APRÈS L'ÉCHELLE
OriginalAoût 2005
Il y a trente ans, on était censé gravir les échelons de l'entreprise. Ce n'est plus la règle aujourd'hui. Notre génération veut être payée d'avance. Au lieu de développer un produit pour une grande entreprise en espérant obtenir en retour une sécurité d'emploi, nous développons le produit nous-mêmes, dans une start-up, et le vendons à la grande entreprise. Au minimum, nous voulons avoir le choix.
Ce changement a notamment donné l’impression d’une augmentation rapide des inégalités économiques. Mais en réalité, les deux cas ne sont pas aussi différents qu’il n’y paraît au vu des statistiques économiques.
Les statistiques économiques sont trompeuses car elles ignorent la valeur des emplois sûrs.
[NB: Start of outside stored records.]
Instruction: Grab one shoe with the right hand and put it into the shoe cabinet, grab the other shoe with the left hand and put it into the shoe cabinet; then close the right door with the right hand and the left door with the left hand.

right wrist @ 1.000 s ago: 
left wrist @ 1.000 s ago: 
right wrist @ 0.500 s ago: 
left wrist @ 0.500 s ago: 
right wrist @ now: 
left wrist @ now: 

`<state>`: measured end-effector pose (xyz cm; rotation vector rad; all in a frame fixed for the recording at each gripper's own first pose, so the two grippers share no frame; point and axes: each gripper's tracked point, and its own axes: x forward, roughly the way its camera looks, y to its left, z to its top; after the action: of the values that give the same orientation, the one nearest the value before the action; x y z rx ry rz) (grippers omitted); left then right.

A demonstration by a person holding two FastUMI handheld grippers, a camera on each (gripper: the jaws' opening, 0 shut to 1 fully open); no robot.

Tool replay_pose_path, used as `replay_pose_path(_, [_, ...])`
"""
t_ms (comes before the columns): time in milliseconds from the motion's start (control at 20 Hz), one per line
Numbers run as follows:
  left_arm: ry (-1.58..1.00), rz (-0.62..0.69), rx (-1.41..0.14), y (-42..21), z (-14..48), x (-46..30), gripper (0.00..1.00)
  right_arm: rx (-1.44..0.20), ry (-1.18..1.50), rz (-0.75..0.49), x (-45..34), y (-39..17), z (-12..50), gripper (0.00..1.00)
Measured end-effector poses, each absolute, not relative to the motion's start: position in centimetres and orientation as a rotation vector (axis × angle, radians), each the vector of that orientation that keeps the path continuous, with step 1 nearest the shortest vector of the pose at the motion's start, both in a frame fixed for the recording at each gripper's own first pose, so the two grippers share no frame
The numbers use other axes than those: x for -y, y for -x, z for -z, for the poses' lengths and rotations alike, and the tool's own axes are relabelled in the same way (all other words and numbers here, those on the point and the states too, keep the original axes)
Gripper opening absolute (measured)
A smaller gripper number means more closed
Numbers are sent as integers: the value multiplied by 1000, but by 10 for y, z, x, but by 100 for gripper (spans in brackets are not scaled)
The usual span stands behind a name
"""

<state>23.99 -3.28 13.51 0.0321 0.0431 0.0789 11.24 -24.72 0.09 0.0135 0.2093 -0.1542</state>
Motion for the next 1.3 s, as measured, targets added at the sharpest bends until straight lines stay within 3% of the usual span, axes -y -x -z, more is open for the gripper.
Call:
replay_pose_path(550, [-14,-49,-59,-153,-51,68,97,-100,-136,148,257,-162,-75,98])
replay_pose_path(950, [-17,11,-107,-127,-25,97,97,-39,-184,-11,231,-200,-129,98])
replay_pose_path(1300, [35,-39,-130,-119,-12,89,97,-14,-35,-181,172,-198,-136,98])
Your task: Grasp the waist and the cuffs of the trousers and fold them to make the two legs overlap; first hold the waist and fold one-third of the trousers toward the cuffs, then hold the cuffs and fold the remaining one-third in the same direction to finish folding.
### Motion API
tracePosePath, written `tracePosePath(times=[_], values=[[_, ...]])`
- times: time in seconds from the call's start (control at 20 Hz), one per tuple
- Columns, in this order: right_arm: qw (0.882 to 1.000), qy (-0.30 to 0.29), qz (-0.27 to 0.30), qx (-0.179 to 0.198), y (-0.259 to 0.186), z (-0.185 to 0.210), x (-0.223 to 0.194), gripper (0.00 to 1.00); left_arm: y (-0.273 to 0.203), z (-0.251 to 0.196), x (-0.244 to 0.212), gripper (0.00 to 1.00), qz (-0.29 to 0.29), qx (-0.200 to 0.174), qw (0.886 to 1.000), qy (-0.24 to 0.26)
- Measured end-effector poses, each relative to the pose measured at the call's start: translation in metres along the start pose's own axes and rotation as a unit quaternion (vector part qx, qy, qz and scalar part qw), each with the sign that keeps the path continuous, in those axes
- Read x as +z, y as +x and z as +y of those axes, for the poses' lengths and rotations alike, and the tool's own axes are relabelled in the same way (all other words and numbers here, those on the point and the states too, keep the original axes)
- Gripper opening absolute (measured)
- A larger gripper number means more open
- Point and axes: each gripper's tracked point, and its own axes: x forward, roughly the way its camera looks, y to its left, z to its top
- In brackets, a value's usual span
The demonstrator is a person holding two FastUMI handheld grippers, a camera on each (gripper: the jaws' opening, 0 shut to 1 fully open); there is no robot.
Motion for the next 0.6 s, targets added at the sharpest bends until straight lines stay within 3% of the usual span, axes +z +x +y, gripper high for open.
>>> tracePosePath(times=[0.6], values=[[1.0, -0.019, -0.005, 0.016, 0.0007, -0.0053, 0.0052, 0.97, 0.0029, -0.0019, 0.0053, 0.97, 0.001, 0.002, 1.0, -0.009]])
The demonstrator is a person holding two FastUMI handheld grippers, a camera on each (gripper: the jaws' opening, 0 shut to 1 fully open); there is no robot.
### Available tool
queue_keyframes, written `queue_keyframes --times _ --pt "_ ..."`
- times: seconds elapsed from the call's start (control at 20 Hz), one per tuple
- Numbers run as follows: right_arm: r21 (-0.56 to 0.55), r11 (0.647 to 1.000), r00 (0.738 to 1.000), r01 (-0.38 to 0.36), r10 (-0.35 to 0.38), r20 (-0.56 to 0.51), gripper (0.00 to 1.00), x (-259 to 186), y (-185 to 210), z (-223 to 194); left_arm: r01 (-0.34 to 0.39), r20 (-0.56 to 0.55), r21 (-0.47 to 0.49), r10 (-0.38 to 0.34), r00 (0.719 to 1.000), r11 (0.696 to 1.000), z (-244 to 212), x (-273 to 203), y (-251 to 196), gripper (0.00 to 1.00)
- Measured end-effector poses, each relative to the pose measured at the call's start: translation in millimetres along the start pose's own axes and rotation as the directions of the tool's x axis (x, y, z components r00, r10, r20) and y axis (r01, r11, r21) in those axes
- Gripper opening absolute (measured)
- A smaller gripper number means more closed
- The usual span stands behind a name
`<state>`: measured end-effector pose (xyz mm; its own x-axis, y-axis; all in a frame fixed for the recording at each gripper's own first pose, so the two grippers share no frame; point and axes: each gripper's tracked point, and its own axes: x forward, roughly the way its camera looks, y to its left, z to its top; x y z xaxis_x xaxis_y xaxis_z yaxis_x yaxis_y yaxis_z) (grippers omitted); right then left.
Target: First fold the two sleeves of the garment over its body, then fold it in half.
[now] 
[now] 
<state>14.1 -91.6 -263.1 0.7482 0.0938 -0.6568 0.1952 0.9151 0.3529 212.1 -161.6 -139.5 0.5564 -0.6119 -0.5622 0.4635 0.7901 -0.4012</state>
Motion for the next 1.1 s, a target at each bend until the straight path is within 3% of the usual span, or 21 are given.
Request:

Un emploi facile dont on ne peut pas être licencié vaut de l'argent ; échanger les deux est l'une des formes de corruption les plus courantes. Une sinécure est en fait une rente. Sauf que les sinécures n'apparaissent pas dans les statistiques économiques. Si c'était le cas, il serait clair que dans la pratique, les pays socialistes connaissent des disparités de richesse non négligeables, car ils ont généralement une classe de bureaucrates puissants qui sont payés principalement à l'ancienneté et ne peuvent jamais être licenciés.
Bien que n'étant pas une sinécure, un poste dans l'entreprise avait une réelle valeur, car les grandes entreprises s'efforçaient de ne pas licencier leurs employés et de promouvoir leurs employés en interne en fonction de l'ancienneté. Un poste dans l'entreprise avait une valeur analogue à la « survaleur » qui est un élément très réel de la valorisation des entreprises. Cela signifiait que l'on pouvait s'attendre à des emplois bien rémunérés à l'avenir.
L’une des principales causes du déclin des entreprises est la tendance aux rachats d’entreprises qui a débuté dans les années 1980. Pourquoi perdre votre temps à gravir une échelle qui pourrait disparaître avant que vous n’atteigniez le sommet ?
Et ce n’est pas une coïncidence si l’échelle des entreprises a été l’une des raisons pour lesquelles les premiers raiders ont connu un tel succès. Les statistiques économiques ne sont pas les seules à ignorer la valeur des emplois sûrs. Les bilans des entreprises le font aussi. L’une des raisons pour lesquelles il était rentable de démanteler les entreprises des années 1980 et de les vendre en morceaux était qu’elles n’avaient pas officiellement reconnu leur dette implicite envers les employés qui avaient fait du bon travail et s’attendaient à être récompensés par des postes de direction bien rémunérés le moment venu.
Dans le film Wall Street , Gordon Gekko ridiculise une entreprise surchargée de vice-présidents. Mais l'entreprise n'est peut-être pas aussi corrompue qu'elle le paraît : les emplois confortables de ces vice-présidents étaient probablement une rémunération pour un travail effectué auparavant.
Je préfère le nouveau modèle. D'une part, il me semble que ce n'est pas une bonne idée de considérer les emplois comme des récompenses. De nombreux bons ingénieurs sont ainsi devenus de mauvais managers. Et l'ancien système obligeait les gens à faire face à beaucoup plus de politiques d'entreprise, afin de protéger le travail qu'ils avaient investi dans un poste sur l'échelle sociale.
Le gros inconvénient du nouveau système est qu'il comporte plus de risques . Si vous développez des idées dans une start-up plutôt qu'au sein d'une grande entreprise, un certain nombre de facteurs aléatoires peuvent vous faire échouer avant même que vous ayez pu terminer. Mais peut-être que la génération plus âgée se moquerait de moi si je disais que notre façon de faire est plus risquée. Après tout, les projets au sein des grandes entreprises étaient toujours annulés à la suite de décisions arbitraires prises en haut lieu. C'est ainsi que toute l'industrie de mon père (les réacteurs surgénérateurs) a disparu.
Pour le meilleur ou pour le pire, l'idée de l'échelle des entreprises a probablement disparu pour de bon. Le nouveau modèle semble plus fluide et plus efficace. Mais il représente moins de changement, financièrement, qu'on pourrait le penser. Nos pères n'étaient pas aussi stupides.